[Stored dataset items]
┌──

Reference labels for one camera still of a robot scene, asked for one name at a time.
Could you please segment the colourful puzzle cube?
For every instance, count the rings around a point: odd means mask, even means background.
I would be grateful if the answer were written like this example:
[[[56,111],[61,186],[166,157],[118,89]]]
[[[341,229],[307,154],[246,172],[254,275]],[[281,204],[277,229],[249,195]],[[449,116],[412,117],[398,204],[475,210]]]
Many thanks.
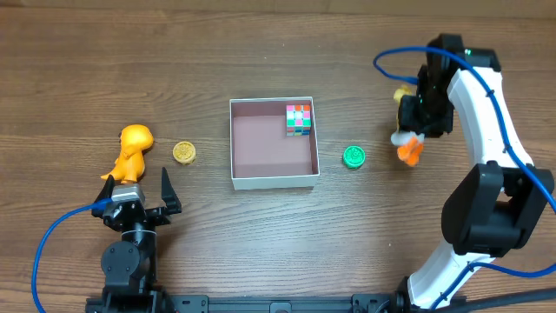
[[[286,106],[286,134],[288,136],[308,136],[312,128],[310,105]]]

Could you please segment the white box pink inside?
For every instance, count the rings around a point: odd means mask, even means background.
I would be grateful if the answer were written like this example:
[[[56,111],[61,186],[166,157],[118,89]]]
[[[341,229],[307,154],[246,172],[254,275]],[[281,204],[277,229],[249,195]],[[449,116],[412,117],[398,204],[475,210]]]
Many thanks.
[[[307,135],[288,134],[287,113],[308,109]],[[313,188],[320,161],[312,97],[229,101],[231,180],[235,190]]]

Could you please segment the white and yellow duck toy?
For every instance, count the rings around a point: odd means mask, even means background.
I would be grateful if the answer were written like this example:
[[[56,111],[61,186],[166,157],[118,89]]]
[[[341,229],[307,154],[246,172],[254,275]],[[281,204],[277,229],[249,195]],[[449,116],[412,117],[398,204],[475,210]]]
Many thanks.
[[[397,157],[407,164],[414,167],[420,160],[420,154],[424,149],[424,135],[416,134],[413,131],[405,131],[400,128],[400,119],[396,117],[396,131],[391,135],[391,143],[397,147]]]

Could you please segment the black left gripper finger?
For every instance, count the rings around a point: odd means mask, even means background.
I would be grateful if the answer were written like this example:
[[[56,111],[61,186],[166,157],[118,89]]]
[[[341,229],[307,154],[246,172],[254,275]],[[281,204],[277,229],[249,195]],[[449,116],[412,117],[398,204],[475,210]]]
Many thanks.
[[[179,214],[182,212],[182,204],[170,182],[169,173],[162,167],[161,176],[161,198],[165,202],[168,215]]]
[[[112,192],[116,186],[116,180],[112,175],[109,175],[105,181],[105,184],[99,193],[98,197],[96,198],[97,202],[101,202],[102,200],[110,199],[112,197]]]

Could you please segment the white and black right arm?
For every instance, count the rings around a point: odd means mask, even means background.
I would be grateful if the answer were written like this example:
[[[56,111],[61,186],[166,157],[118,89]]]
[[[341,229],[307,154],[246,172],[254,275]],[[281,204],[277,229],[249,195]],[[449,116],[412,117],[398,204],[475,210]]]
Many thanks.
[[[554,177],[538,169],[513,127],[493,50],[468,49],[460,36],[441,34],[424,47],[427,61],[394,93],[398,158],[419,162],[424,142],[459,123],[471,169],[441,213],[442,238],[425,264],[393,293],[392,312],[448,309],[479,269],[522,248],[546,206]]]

└──
┌──

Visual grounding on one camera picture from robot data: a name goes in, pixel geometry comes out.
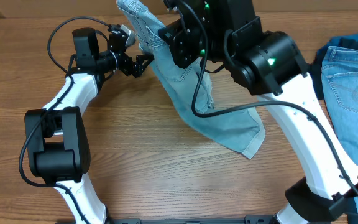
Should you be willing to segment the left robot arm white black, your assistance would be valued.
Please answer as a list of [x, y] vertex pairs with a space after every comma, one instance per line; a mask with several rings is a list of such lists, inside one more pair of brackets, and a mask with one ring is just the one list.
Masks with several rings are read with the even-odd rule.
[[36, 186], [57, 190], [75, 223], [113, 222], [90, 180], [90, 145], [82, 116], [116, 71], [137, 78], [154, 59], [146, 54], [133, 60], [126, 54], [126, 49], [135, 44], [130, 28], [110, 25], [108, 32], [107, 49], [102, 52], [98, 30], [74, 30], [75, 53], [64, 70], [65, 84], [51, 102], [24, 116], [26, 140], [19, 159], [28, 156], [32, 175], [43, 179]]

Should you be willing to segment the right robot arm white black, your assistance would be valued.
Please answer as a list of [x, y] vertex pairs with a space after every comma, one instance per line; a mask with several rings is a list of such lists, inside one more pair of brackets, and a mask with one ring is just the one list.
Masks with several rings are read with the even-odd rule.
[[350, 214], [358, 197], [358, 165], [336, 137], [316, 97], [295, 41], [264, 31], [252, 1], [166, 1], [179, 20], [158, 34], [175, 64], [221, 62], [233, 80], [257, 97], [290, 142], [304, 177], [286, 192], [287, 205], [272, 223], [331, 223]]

└──
┌──

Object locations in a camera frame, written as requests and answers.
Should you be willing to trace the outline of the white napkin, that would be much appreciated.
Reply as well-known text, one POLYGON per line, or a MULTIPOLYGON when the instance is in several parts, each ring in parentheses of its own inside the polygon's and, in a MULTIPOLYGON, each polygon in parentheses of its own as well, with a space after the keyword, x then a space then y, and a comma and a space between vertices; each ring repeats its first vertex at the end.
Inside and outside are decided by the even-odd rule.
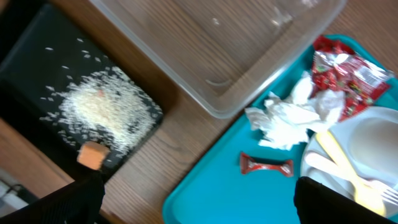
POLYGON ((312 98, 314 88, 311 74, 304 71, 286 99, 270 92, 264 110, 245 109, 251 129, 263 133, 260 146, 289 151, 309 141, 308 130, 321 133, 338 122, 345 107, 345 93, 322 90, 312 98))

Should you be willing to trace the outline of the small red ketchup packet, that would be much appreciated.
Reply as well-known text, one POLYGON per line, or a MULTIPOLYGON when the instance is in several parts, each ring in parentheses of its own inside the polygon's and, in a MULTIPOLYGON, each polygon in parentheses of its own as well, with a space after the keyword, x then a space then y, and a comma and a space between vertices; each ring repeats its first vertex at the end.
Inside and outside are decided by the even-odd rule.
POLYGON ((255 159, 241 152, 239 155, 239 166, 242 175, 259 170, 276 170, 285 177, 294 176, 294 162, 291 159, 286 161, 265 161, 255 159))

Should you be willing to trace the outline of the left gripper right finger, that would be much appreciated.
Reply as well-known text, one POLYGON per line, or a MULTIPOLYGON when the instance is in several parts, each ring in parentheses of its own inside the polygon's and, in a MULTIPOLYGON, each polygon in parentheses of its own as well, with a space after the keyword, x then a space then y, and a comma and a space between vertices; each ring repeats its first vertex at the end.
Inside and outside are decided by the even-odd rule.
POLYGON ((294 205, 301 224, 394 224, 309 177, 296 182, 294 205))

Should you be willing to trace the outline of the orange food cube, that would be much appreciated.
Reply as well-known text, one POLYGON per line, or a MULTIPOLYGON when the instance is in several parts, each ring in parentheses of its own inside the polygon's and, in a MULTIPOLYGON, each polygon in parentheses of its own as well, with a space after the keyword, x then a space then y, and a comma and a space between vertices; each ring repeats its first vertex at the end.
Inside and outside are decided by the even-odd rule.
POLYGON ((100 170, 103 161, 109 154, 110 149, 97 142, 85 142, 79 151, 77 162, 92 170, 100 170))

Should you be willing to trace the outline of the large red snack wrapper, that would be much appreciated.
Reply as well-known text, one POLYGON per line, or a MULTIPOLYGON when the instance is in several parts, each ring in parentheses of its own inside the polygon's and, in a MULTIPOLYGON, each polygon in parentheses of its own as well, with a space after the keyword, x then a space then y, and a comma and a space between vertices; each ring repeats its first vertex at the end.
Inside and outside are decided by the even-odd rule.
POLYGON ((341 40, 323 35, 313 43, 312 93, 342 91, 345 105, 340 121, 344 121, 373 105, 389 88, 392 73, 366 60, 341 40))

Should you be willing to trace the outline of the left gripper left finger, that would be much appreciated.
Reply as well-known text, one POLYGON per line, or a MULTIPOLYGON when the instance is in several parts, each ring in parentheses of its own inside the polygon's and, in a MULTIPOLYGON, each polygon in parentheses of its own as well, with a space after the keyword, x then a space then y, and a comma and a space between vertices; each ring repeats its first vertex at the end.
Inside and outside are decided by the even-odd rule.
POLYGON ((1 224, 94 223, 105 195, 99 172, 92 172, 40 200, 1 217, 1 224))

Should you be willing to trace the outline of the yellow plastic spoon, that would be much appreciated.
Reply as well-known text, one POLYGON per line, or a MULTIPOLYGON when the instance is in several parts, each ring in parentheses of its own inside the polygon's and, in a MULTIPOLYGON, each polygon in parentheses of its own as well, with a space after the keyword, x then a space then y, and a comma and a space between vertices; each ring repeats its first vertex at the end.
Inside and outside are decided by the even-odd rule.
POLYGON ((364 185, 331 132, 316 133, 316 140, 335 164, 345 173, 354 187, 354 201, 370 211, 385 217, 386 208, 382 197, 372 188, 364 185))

└──

# Problem to work on
Look through the entries above, and wherever a line holds the string "finger", copy it.

# Solution to this problem
Could you please segment the black left gripper finger?
Should you be willing to trace the outline of the left gripper right finger, that would be much appreciated.
Should you be willing to trace the outline of the left gripper left finger, that would be much appreciated.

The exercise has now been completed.